**TRY IT:**
From the first line of the data below, repeat each line exactly until you reach the line with "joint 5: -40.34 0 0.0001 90"; include that line too.

..........

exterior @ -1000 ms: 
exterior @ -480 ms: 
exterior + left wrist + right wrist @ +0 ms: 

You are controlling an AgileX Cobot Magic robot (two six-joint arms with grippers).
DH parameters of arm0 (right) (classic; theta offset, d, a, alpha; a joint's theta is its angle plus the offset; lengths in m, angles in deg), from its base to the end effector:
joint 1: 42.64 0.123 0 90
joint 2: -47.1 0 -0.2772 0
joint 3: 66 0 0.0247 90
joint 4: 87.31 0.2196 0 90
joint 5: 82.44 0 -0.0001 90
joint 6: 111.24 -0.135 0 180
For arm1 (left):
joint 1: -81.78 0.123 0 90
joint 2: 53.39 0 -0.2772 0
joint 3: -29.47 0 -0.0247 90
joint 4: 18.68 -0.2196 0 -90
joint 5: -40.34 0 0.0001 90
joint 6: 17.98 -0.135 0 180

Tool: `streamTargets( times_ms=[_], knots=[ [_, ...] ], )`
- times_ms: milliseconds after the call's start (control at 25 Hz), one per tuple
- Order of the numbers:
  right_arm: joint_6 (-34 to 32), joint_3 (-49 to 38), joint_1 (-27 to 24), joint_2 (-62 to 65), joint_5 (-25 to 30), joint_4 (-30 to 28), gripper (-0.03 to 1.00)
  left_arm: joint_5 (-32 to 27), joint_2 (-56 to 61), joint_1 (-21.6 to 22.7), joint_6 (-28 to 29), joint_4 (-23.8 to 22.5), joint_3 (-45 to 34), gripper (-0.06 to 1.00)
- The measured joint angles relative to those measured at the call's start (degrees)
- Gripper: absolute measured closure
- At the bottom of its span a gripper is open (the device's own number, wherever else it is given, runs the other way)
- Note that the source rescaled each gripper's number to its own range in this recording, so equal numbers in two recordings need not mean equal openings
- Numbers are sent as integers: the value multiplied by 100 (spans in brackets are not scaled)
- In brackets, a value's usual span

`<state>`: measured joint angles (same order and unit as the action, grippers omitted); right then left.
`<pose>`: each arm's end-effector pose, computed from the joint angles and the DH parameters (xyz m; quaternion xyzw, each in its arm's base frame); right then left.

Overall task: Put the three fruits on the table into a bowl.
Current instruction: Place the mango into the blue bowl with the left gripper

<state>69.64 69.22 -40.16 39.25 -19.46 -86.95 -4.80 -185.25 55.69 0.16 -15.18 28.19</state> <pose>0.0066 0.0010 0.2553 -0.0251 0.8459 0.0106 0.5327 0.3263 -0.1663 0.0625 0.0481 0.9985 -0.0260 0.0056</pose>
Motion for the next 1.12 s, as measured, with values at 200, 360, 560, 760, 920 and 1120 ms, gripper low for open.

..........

**THE COMPLETED TASK:**
exterior @ -1000 ms: 
exterior @ -480 ms: 
exterior + left wrist + right wrist @ +0 ms: 

You are controlling an AgileX Cobot Magic robot (two six-joint arms with grippers).
DH parameters of arm0 (right) (classic; theta offset, d, a, alpha; a joint's theta is its angle plus the offset; lengths in m, angles in deg), from its base to the end effector:
joint 1: 42.64 0.123 0 90
joint 2: -47.1 0 -0.2772 0
joint 3: 66 0 0.0247 90
joint 4: 87.31 0.2196 0 90
joint 5: 82.44 0 -0.0001 90
joint 6: 111.24 -0.135 0 180
For arm1 (left):
joint 1: -81.78 0.123 0 90
joint 2: 53.39 0 -0.2772 0
joint 3: -29.47 0 -0.0247 90
joint 4: 18.68 -0.2196 0 -90
joint 5: -40.34 0 0.0001 90

The response to the exercise is complete.